## ASSIGNMENT
Leaving out the pictures, return word for word the stretch of entries below from the line holding "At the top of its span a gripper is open" through the line holding "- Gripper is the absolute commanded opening".

-- MATERIAL PROVIDED follows --

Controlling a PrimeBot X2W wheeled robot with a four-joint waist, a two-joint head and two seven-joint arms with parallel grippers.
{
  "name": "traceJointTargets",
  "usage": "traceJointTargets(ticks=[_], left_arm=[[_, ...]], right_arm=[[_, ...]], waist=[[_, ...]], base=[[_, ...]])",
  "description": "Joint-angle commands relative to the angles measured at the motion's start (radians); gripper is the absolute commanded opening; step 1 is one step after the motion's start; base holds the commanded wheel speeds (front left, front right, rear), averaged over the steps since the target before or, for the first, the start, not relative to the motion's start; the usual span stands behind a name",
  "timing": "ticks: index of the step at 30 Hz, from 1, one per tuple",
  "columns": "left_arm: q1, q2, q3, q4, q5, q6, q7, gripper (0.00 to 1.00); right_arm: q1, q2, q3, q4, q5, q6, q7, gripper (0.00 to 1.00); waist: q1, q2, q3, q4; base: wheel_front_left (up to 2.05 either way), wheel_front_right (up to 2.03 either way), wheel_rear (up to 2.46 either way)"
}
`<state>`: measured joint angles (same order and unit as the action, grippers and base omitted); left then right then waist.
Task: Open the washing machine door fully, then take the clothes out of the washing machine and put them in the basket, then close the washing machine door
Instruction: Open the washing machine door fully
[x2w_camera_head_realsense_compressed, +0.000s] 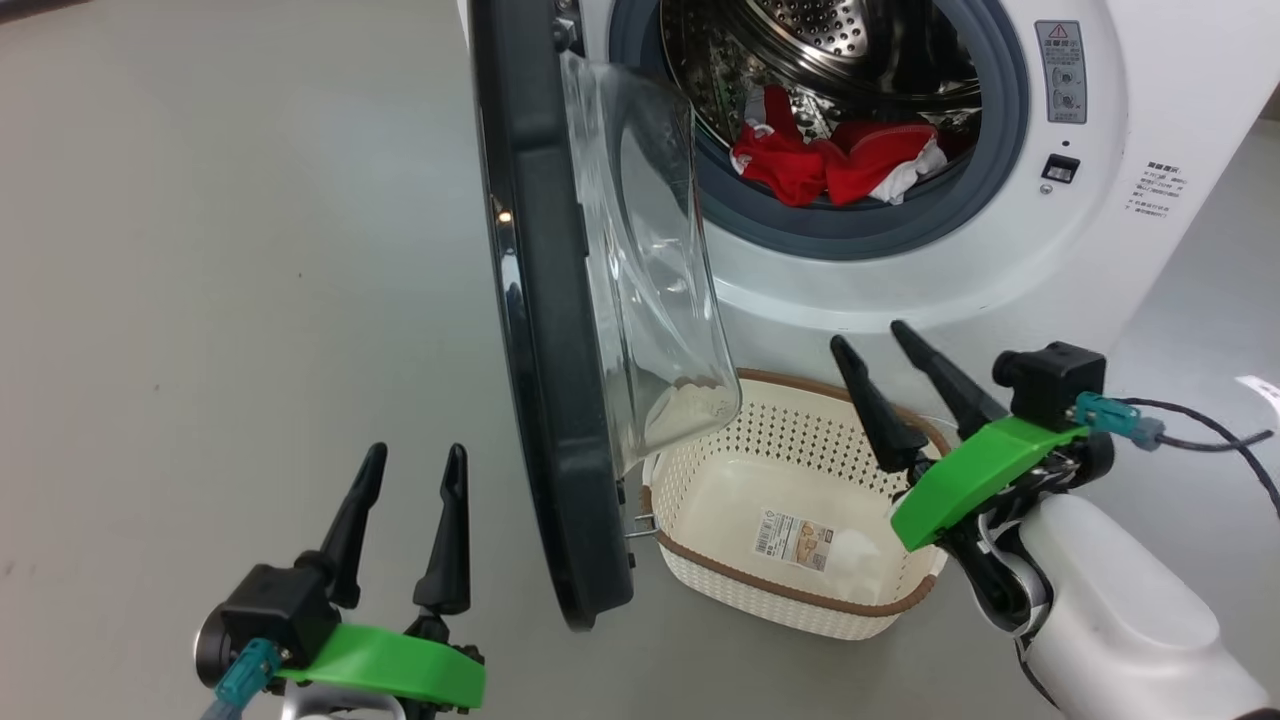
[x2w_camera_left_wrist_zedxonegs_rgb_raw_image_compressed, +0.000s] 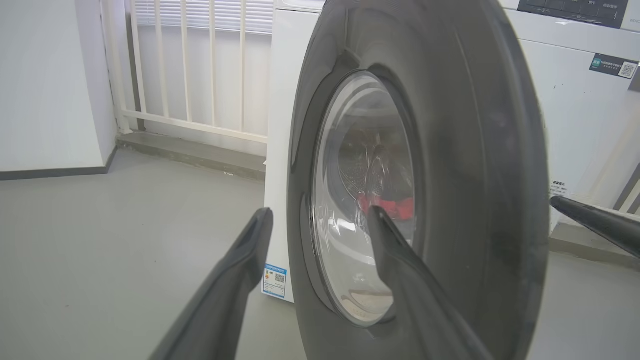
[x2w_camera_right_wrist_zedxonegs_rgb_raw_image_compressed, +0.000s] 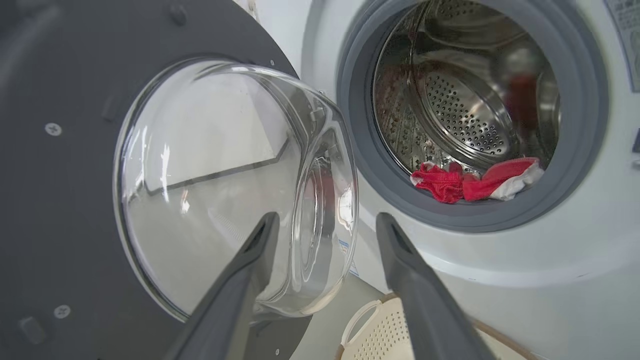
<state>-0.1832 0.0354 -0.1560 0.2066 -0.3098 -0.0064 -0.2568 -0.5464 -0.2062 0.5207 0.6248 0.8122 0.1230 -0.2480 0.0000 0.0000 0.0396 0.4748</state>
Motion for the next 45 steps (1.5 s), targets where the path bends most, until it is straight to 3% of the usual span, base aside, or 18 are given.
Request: traceJointTargets(ticks=[1, 8, 14, 39, 40, 42, 45], left_arm=[[-0.002, 0.015, 0.032, -0.030, 0.008, 0.009, -0.005, 1.00], [0.009, 0.015, 0.034, -0.072, 0.001, 0.038, -0.005, 1.00], [0.015, 0.015, 0.025, -0.085, 0.002, 0.049, -0.005, 1.00], [0.036, 0.015, 0.005, -0.040, 0.027, 0.043, -0.005, 1.00], [0.036, 0.015, 0.004, -0.035, 0.031, 0.042, -0.005, 0.90], [0.034, 0.015, 0.002, -0.027, 0.032, 0.037, -0.005, 0.00], [0.031, 0.015, 0.001, -0.029, 0.032, 0.032, -0.005, 0.00]], right_arm=[[0.029, 0.016, -0.025, -0.036, -0.059, 0.008, -0.013, 1.00], [0.184, 0.120, -0.286, -0.221, -0.434, 0.008, -0.014, 1.00], [0.304, 0.154, -0.395, -0.345, -0.604, 0.008, -0.014, 1.00], [0.405, 0.156, -0.358, -0.394, -0.512, 0.008, -0.014, 1.00], [0.406, 0.156, -0.357, -0.394, -0.510, 0.008, -0.014, 1.00], [0.406, 0.156, -0.356, -0.392, -0.509, 0.008, -0.014, 1.00], [0.406, 0.156, -0.355, -0.390, -0.509, 0.008, -0.014, 1.00]], waist=[[0.0000, 0.0000, -0.001, 0.001], [0.0000, 0.0000, 0.004, 0.005], [0.0000, 0.0000, 0.005, 0.008], [0.0000, 0.0000, -0.024, 0.022], [0.0000, 0.0000, -0.024, 0.022], [0.0000, 0.0000, -0.025, 0.022], [0.0000, 0.0000, -0.025, 0.022]], base=[[0.00, 0.00, 0.00], [0.00, 0.00, 0.00], [0.00, 0.00, 0.00], [0.00, 0.00, 0.00], [0.00, 0.00, 0.00], [0.00, 0.00, 0.00], [0.00, 0.00, 0.00]])
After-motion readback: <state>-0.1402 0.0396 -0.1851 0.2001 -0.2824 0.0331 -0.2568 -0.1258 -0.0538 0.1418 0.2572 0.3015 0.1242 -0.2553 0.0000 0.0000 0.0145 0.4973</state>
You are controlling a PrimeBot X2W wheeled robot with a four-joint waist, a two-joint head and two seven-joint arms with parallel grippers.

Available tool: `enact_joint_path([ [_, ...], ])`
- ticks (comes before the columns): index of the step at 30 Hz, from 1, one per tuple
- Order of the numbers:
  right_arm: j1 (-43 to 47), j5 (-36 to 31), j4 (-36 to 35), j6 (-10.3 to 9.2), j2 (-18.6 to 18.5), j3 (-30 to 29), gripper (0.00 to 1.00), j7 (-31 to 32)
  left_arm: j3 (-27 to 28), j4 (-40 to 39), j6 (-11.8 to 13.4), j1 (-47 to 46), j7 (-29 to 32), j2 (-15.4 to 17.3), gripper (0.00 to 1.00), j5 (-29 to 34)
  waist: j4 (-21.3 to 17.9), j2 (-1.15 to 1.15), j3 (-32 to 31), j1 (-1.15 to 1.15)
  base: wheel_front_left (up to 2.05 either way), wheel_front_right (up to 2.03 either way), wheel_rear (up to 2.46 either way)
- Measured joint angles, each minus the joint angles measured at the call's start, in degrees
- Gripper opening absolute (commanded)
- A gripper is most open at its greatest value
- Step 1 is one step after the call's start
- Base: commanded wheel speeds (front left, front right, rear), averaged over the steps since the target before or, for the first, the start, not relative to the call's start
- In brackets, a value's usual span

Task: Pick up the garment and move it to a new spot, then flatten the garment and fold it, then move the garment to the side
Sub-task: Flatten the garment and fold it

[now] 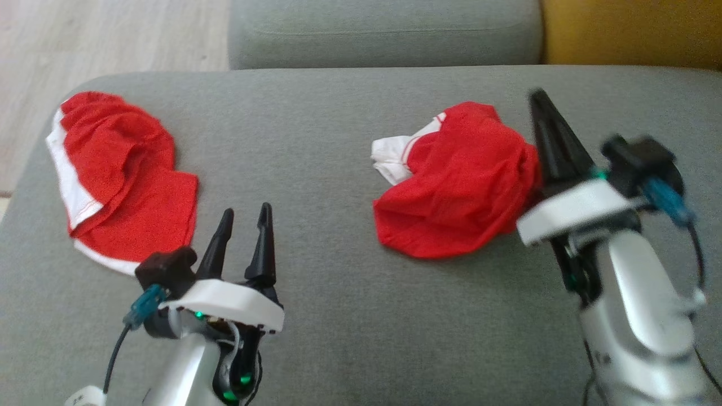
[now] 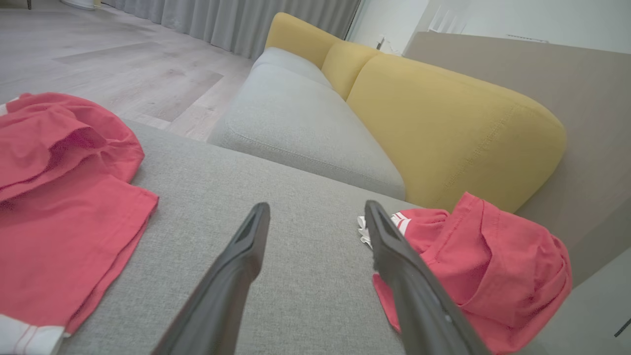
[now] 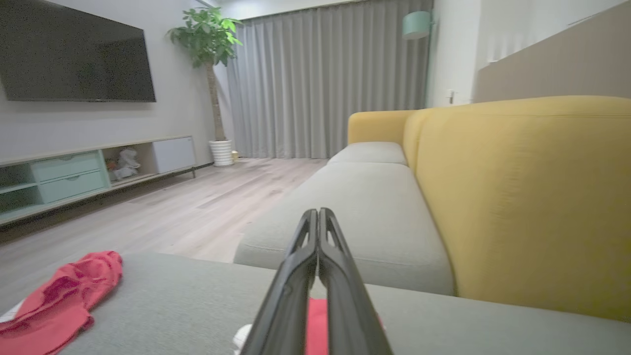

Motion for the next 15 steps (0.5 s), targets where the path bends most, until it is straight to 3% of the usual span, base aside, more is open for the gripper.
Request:
enact_joint_path([
  [5,8.71,-2.1,-6.69,0.0,0.15,-4.6,0.0,-0.14,0.45,-0.02,-0.66,1.07,0.0,0.01,1.0,0.58,-2.47,0.0,-0.38,0.0,0.0,0.0,0.0],
  [6,10.42,-1.87,-7.73,0.0,0.18,-5.46,0.15,-0.14,0.44,-0.02,-0.97,1.27,0.0,-0.01,1.0,0.78,-2.79,0.0,-0.45,0.0,0.0,0.0,0.0],
  [7,12.26,-1.41,-8.65,0.0,0.18,-6.14,0.88,-0.35,0.51,-0.03,-0.97,1.48,-0.01,0.0,1.0,0.97,-3.08,0.0,-0.5,0.0,0.0,0.0,0.0],
  [8,14.11,-1.27,-9.34,0.0,0.19,-6.69,1.0,-0.83,0.59,-0.04,-0.97,1.7,-0.01,0.01,1.0,0.97,-3.37,0.0,-0.53,0.0,0.0,0.0,0.0],
  [15,22.0,0.09,-9.61,0.0,0.73,-7.38,1.0,-3.21,2.36,-0.86,-0.47,4.62,0.0,0.03,1.0,1.38,-4.67,0.0,-0.39,0.0,0.0,0.0,0.0],
])
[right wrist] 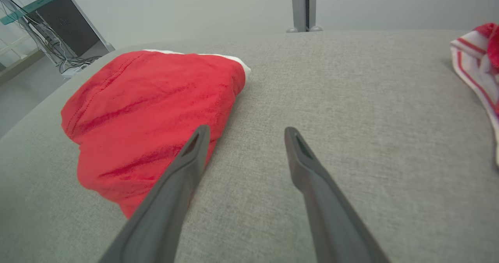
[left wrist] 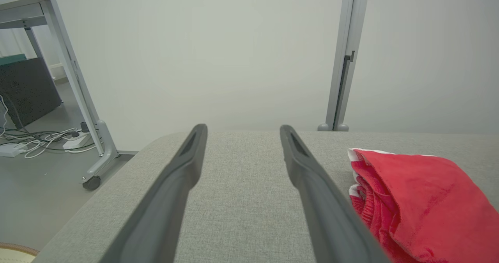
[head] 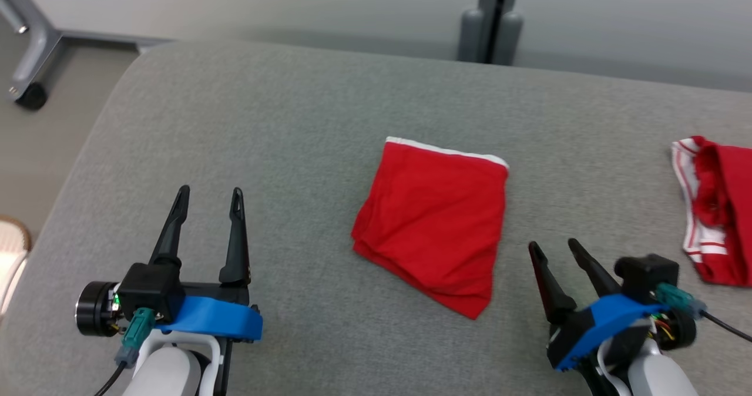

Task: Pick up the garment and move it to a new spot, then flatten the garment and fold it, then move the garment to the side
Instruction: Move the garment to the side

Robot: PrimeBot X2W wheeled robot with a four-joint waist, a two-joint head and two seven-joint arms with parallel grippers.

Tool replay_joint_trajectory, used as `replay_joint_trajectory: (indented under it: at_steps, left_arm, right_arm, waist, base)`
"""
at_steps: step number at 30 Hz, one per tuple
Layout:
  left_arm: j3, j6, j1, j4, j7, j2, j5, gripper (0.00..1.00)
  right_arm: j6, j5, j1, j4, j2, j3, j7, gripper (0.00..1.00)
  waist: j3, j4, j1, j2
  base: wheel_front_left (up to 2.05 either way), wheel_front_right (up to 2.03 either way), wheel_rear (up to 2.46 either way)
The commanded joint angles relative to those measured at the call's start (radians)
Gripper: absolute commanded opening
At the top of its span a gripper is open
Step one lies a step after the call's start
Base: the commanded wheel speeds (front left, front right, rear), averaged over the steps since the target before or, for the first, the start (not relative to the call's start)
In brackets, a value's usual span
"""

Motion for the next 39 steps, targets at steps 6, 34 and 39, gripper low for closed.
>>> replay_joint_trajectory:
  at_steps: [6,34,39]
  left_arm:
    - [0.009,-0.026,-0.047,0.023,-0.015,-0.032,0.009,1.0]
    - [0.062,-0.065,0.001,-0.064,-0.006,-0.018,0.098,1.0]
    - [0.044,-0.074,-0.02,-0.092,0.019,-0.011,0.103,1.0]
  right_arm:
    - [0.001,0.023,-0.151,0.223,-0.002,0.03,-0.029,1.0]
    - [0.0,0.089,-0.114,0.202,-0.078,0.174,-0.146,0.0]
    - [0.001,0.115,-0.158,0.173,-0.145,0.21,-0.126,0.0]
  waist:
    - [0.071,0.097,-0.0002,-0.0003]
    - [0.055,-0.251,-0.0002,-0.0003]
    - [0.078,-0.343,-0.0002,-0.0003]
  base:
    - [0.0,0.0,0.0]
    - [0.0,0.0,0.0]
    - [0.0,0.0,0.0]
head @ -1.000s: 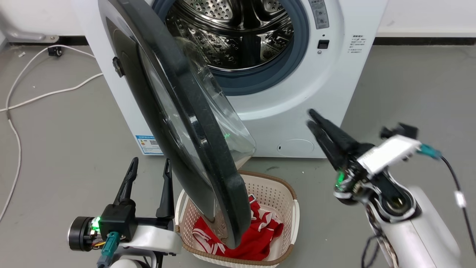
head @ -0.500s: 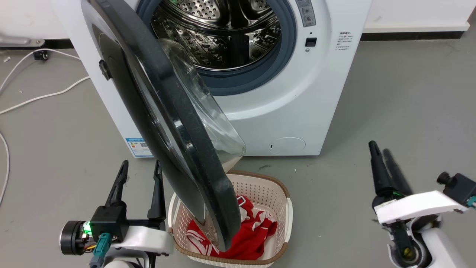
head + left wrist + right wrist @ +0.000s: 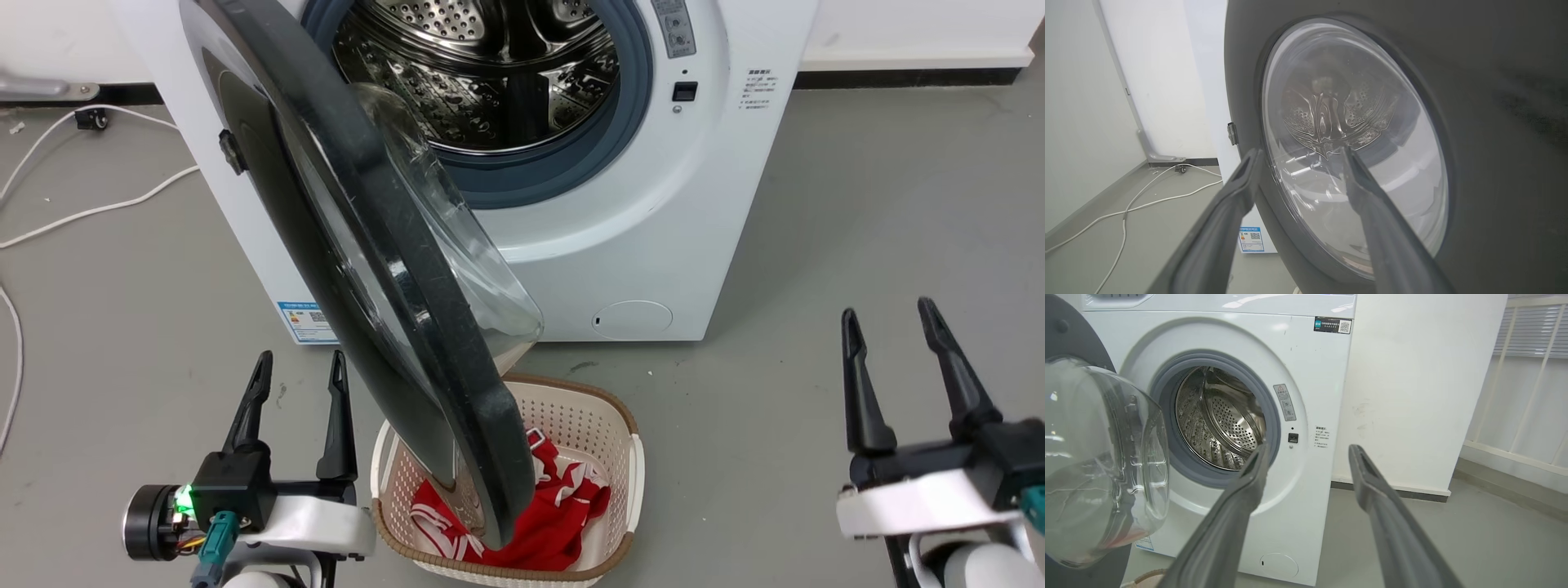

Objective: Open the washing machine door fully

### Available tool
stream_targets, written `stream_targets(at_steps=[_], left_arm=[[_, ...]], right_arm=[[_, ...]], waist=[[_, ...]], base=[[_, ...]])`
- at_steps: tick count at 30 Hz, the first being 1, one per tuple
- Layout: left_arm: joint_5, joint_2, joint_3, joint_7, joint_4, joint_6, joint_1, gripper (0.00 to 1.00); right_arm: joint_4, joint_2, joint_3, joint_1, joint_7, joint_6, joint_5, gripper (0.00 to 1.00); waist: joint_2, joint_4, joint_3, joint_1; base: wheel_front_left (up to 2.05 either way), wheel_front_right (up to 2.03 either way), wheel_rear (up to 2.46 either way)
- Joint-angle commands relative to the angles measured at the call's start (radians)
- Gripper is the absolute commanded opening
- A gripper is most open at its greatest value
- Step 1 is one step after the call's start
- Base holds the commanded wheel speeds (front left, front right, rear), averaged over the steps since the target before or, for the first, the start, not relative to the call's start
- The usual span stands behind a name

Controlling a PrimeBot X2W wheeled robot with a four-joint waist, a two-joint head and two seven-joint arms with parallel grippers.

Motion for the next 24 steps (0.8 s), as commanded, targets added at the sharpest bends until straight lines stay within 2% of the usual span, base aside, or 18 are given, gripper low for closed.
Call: stream_targets(at_steps=[1, 8, 22, 23, 24], left_arm=[[0.007, 0.0, 0.002, -0.002, -0.003, -0.002, 0.002, 1.0], [0.008, 0.0, 0.004, -0.002, -0.007, -0.003, 0.01, 1.0], [0.015, 0.0, 0.006, -0.002, 0.0, -0.01, 0.007, 1.0], [0.015, 0.0, 0.006, -0.002, 0.0, -0.011, 0.007, 0.9], [0.014, 0.0, 0.006, -0.002, -0.003, -0.012, 0.007, 0.13]], right_arm=[[-0.012, 0.003, -0.005, 0.027, -0.001, -0.001, -0.013, 1.0], [-0.015, 0.008, -0.006, 0.112, 0.001, -0.001, 0.061, 1.0], [0.01, 0.008, 0.014, 0.099, 0.0, -0.001, 0.073, 1.0], [0.011, 0.008, 0.015, 0.099, 0.0, -0.001, 0.074, 1.0], [0.011, 0.008, 0.016, 0.1, 0.0, -0.001, 0.075, 1.0]], waist=[[0.0, 0.002, -0.002, 0.0], [0.0, 0.001, -0.001, 0.0], [0.0, -0.005, -0.001, 0.0], [0.0, -0.005, -0.002, 0.0], [0.0, -0.005, -0.003, 0.0]], base=[[0.0, 0.0, 0.0], [0.0, 0.0, 0.0], [0.0, 0.0, 0.0], [0.0, 0.0, 0.0], [0.0, 0.0, 0.0]])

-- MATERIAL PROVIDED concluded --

## SOLUTION FOR THIS EXERCISE
At the top of its span a gripper is open
Step one lies a step after the call's start
Base: the commanded wheel speeds (front left, front right, rear), averaged over the steps since the target before or, for the first, the start (not relative to the call's start)
In brackets, a value's usual span
"""

Motion for the next 39 steps, targets at steps 6, 34 and 39, gripper low for closed.
>>> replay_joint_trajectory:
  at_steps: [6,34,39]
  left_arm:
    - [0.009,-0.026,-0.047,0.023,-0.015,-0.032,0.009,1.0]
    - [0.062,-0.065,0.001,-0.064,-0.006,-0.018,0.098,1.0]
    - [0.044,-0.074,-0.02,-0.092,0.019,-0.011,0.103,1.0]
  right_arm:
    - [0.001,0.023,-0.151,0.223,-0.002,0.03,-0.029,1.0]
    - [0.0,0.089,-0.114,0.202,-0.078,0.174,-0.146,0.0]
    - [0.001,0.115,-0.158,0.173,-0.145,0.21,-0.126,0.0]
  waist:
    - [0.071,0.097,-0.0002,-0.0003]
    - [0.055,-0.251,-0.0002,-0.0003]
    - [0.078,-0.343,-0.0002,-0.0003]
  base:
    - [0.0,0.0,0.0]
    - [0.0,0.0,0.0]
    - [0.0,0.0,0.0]
head @ -1.000s: 
head @ -0.500s: 
head + left wrist + right wrist @ +0.000s: 

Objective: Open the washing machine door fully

### Available tool
stream_targets, written `stream_targets(at_steps=[_], left_arm=[[_, ...]], right_arm=[[_, ...]], waist=[[_, ...]], base=[[_, ...]])`
- at_steps: tick count at 30 Hz, the first being 1, one per tuple
- Layout: left_arm: joint_5, joint_2, joint_3, joint_7, joint_4, joint_6, joint_1, gripper (0.00 to 1.00); right_arm: joint_4, joint_2, joint_3, joint_1, joint_7, joint_6, joint_5, gripper (0.00 to 1.00); waist: joint_2, joint_4, joint_3, joint_1; base: wheel_front_left (up to 2.05 either way), wheel_front_right (up to 2.03 either way), wheel_rear (up to 2.46 either way)
- Joint-angle commands relative to the angles measured at the call's start (radians)
- Gripper is the absolute commanded opening

The required output has been given.